I installed four can lights in my living room. the other night i was sitting out there with them on and all of a sudden one goes out...  no big deal  thought bulb burnt out. five minutes later another one goes out. now im getting kinda pissed that both bulbs burnt out so soon( only been two months from install).  about 20 min later the first one to burn out comes on. i check the bulbs, there both tight. so i shut all of them off. hour later i turn them on and the all come one. so i was wondering do the can light balists shutoff if they start to get to hot? is this normal? or do i have some wierd electrical problem. it makes me a little nervous. i checked the wiring and it looks ok.


----------



## Blue Jay (Oct 24, 2008)

What type of bulbs do you have in the cans? CFL, incandescent, floresent


----------



## inspectorD (Oct 24, 2008)

Those are called reset lights, not recessed. 
No one told you? 
You have a bigger bulb than what is suggested for the unit. They heat up and shut off.
Get a smaller watt bulb.


----------



## spaz2965 (Oct 24, 2008)

you have to high voltage light in them the will sut off when over heated try a 60 wat buld this will fix problem 100 watt to high


----------



## Square Eye (Oct 24, 2008)

There are 2 types of recessed lights, Standard and I.C. rated. I.C. rated lights have a thermostat inside them that will kick off at a predetermined temperature. The wattage of the light you use in these lights is critical but the type of bulb you use is also critical. They must be a reflector type light and the lower the wattage the less heat build-up you will have. You might even consider not using a halogen bulb as the halogens generate more heat than a standard incandescent. A compact florescent may work but the fixture has to be rated for the type of bulb you use.

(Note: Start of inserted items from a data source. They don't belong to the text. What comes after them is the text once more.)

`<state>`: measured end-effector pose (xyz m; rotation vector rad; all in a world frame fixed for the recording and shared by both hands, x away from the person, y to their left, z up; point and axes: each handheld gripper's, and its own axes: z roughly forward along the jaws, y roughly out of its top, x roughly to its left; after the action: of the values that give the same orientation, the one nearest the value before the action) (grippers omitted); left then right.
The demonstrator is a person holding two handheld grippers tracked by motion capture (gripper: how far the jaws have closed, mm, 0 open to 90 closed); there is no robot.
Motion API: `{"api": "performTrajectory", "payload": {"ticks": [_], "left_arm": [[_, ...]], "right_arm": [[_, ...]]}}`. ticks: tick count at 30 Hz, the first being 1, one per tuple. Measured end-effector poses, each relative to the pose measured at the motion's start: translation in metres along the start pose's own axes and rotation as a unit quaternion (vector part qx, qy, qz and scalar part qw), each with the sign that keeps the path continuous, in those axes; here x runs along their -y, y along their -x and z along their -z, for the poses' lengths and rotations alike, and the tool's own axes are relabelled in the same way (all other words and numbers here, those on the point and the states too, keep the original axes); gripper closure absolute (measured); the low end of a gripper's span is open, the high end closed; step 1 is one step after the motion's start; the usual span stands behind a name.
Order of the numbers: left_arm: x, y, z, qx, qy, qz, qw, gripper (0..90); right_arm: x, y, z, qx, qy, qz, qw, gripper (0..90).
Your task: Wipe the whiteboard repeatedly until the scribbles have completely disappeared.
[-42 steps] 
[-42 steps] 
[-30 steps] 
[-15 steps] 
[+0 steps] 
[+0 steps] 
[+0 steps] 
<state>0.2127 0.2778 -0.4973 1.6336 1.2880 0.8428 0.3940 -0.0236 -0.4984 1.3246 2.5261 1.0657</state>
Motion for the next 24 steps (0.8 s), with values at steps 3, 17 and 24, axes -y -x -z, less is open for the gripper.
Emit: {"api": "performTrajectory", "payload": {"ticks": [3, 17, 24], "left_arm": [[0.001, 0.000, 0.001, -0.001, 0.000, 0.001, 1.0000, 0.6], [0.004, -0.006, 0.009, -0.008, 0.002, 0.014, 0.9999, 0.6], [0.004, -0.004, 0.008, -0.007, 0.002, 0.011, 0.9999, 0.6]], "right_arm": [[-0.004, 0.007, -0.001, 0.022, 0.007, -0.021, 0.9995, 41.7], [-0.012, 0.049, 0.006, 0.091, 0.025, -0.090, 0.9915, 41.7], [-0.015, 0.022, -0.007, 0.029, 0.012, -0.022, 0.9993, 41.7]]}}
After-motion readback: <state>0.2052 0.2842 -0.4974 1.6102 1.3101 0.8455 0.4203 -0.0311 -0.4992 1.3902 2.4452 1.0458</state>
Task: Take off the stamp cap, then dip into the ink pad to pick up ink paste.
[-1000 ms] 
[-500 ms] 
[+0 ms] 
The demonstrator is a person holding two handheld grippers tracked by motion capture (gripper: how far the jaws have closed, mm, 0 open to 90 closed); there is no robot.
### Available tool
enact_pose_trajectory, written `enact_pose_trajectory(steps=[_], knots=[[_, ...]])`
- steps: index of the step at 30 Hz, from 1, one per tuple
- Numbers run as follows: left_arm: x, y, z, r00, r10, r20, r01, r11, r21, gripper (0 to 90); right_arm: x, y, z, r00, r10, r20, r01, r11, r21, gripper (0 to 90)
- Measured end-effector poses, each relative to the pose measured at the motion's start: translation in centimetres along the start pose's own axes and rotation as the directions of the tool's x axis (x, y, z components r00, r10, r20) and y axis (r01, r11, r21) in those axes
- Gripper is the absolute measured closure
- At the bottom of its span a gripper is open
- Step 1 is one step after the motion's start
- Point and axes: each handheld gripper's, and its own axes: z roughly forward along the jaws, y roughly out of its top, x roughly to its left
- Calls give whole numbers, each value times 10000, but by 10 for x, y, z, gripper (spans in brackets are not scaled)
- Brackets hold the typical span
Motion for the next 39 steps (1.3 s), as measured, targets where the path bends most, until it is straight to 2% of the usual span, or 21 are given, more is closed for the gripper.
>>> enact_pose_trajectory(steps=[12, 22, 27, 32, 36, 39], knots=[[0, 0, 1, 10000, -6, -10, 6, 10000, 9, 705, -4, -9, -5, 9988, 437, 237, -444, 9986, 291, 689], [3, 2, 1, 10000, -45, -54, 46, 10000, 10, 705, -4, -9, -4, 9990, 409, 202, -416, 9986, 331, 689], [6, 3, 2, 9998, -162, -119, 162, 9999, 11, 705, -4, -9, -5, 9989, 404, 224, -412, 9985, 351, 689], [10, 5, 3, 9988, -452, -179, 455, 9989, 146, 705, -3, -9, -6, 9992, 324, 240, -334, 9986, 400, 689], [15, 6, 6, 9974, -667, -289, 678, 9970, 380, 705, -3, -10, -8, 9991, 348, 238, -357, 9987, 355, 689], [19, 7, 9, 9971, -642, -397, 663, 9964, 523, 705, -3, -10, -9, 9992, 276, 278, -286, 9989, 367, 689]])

Standard recessed lighting doesn't have the thermostat.  So, if you have a standard recessed light that turns itself off and comes back on on it's own, your house may very well be haunted


----------



## marjth (Oct 27, 2008)

thanks everyone  i have 65w bulbs in there im gonna try lower wattage bulbs


----------



## Square Eye (Oct 28, 2008)

I've had great luck with 50 watt PAR bulbs in a flood pattern design. If you use halogens, you can get by with much lower watts values than standard lighting.


----------



## scanada (Mar 25, 2011)

I'm having the same problem. There's 4 lights....2 are standard 120w floods, the other two are CFL that look like flood lights. These are the ones that shut off after 20-30 min, then turn back on after 10 min or so.


----------



## JoeD (Mar 26, 2011)

Your light are overheating, turning off on safety switch, cooling down and then coming back on. You either have too large a wattage bulb or the fixture are improperly installed without proper ventilation.


----------



## scanada (Mar 27, 2011)

Joe, I think you might have hit on my problem....I'm going to check in the attic to see if insulation is covering up the cans.


----------



## JoeD (Mar 28, 2011)

Certain cans are rated to be insulation contact and other are not. It could be that they used the wrong cans for an insulated ceiling.


----------



## emmets (Apr 18, 2011)

@Square Eye,.. thanks for explain


----------